(Requirement):
Copy, exactly and without additions, every line in the records below from the one holding "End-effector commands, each" through the one holding "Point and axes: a", both ends included.

(Supplied data):
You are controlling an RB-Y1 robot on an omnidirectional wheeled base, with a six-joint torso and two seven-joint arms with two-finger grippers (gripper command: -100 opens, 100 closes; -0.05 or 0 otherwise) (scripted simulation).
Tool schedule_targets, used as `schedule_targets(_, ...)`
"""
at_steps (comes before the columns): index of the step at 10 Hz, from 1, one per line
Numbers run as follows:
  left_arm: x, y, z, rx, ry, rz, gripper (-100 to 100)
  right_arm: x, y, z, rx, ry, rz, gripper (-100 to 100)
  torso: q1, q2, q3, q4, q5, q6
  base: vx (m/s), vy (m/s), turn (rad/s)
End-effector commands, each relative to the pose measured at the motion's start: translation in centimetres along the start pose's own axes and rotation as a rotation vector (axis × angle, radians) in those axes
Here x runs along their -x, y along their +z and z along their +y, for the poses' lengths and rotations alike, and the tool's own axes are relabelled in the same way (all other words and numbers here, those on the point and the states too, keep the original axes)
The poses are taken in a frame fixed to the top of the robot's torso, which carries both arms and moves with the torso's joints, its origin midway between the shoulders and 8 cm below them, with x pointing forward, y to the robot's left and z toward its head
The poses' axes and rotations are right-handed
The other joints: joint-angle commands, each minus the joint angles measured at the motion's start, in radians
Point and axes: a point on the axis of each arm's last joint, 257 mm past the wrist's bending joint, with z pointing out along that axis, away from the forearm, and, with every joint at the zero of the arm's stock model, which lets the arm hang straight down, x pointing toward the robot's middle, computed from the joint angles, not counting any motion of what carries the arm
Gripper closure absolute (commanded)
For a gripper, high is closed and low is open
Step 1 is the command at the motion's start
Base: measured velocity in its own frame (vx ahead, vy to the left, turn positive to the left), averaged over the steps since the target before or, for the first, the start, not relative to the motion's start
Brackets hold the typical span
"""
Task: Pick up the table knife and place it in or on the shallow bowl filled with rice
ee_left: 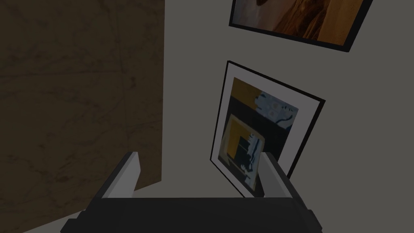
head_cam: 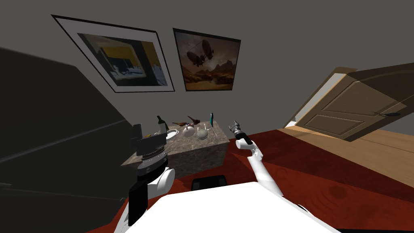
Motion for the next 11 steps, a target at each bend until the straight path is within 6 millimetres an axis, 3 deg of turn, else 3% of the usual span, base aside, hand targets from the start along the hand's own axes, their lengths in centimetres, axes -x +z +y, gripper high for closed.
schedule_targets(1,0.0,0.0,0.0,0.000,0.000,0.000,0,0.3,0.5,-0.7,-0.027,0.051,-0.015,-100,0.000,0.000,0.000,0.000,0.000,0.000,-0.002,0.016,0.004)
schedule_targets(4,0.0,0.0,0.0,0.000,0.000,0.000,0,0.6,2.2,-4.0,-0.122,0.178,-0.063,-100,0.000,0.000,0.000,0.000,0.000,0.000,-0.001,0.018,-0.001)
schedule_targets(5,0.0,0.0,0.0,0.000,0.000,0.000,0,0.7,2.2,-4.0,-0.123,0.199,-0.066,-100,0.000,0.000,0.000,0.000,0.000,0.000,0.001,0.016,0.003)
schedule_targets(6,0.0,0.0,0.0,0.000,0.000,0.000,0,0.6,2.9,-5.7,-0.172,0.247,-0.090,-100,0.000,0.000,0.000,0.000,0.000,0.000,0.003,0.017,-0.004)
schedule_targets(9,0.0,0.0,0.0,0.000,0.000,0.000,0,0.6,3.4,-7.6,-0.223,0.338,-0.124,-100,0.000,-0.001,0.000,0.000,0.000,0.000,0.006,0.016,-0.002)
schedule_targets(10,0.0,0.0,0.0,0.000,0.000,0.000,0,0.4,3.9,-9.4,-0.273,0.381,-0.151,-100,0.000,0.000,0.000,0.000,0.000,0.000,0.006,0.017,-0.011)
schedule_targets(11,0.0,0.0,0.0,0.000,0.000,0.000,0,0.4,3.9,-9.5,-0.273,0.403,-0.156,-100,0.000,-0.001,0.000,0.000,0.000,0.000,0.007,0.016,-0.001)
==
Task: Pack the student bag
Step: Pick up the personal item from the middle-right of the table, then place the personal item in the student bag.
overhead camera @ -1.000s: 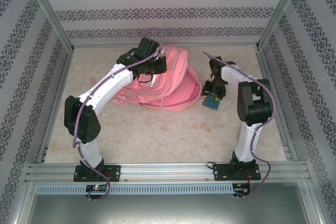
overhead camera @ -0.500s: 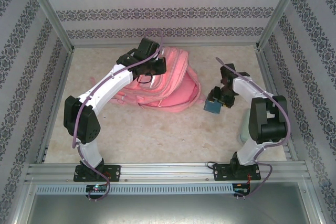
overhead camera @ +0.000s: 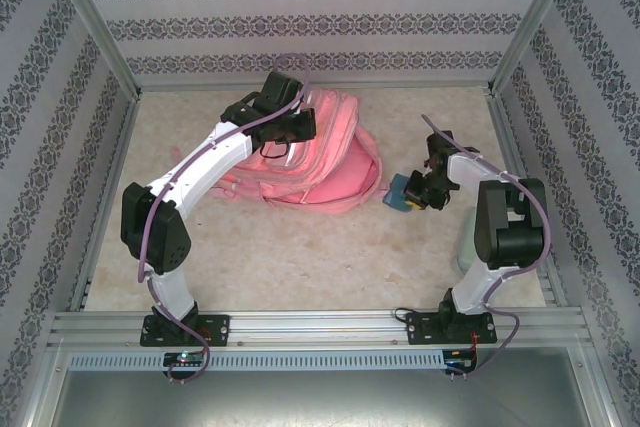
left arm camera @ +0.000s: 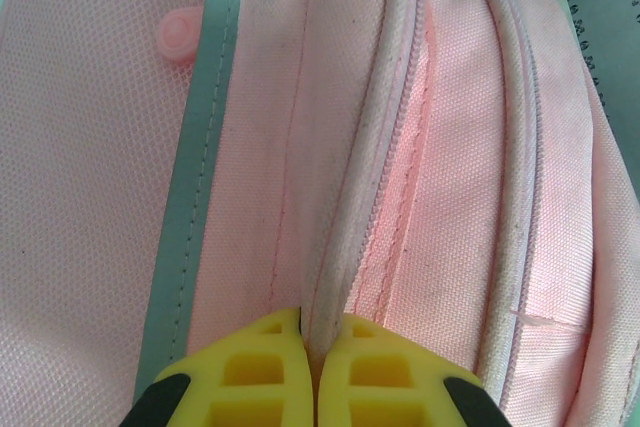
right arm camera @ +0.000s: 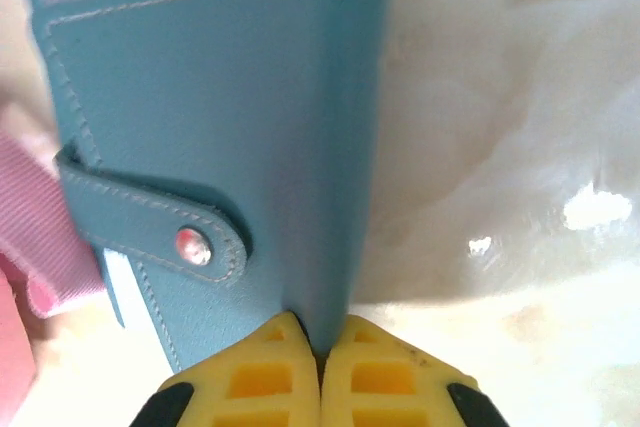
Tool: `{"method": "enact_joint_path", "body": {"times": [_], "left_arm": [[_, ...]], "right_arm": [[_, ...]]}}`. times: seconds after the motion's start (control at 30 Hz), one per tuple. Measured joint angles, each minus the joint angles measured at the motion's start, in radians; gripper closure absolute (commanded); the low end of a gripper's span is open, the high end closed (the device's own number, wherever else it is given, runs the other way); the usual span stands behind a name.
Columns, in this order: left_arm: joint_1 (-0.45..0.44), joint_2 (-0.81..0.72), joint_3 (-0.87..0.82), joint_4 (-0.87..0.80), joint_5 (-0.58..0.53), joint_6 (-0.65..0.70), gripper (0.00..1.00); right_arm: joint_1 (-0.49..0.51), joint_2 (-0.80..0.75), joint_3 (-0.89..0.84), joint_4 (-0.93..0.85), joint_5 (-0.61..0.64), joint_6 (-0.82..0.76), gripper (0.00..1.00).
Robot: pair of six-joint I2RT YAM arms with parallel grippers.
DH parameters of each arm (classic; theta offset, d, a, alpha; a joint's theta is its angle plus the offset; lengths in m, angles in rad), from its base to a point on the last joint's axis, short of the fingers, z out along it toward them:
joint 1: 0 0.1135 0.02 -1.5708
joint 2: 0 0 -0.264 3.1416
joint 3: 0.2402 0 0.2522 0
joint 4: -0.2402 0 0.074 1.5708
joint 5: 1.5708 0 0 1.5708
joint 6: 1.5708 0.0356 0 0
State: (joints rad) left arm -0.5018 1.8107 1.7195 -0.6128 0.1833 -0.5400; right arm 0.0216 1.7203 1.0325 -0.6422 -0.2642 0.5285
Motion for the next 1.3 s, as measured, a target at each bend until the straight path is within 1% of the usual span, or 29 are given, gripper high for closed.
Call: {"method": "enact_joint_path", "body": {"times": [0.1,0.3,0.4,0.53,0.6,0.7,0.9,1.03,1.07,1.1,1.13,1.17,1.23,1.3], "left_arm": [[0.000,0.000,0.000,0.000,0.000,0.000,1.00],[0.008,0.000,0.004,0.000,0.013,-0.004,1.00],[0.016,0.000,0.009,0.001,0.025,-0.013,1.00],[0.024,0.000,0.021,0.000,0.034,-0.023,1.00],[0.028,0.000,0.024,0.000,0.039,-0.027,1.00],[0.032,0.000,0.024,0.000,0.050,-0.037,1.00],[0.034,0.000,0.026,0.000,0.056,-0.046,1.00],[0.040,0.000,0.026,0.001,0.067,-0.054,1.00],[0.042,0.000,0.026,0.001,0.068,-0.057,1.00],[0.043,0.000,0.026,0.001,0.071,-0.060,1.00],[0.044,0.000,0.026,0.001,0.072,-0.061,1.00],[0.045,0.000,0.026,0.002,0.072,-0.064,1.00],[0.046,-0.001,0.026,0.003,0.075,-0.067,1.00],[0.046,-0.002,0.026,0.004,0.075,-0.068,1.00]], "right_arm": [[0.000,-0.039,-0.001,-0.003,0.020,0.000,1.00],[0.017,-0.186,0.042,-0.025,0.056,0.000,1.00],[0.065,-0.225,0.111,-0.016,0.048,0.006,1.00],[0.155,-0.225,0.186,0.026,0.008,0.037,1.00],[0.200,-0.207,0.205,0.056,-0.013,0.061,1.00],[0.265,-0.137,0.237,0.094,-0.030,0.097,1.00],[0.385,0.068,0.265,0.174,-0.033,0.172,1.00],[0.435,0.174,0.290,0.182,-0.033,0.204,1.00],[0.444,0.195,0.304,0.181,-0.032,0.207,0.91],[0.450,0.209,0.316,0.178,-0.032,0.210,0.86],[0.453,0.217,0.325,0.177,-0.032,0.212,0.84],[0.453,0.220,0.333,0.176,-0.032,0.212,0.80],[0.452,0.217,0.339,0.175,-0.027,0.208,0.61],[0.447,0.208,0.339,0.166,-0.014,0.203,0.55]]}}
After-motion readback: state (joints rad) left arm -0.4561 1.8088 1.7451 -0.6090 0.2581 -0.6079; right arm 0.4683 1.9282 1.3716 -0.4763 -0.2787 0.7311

(Completed task):
End-effector commands, each relative to the pose measured at the motion's start: translation in centimetres along the start pose's own axes and rotation as a rotation vector (axis × angle, radians) in those axes
Here x runs along their -x, y along their +z and z along their +y, for the poses' lengths and rotations alike, and the tool's own axes are relabelled in the same way (all other words and numbers here, those on the point and the states too, keep the original axes)
The poses are taken in a frame fixed to the top of the robot's torso, which carries both arms and moves with the torso's joints, its origin midway between the shoulders and 8 cm below them, with x pointing forward, y to the robot's left and z toward its head
The poses' axes and rotations are right-handed
The other joints: joint-angle commands, each minus the joint angles measured at the motion's start, in radians
Point and axes: a point on the axis of each arm's last joint, 257 mm past the wrist's bending joint, with z pointing out along that axis, away from the forearm, and, with every joint at the zero of the arm's stock model, which lets the arm hang straight down, x pointing toward the robot's middle, computed from the joint angles, not counting any motion of what carries the arm

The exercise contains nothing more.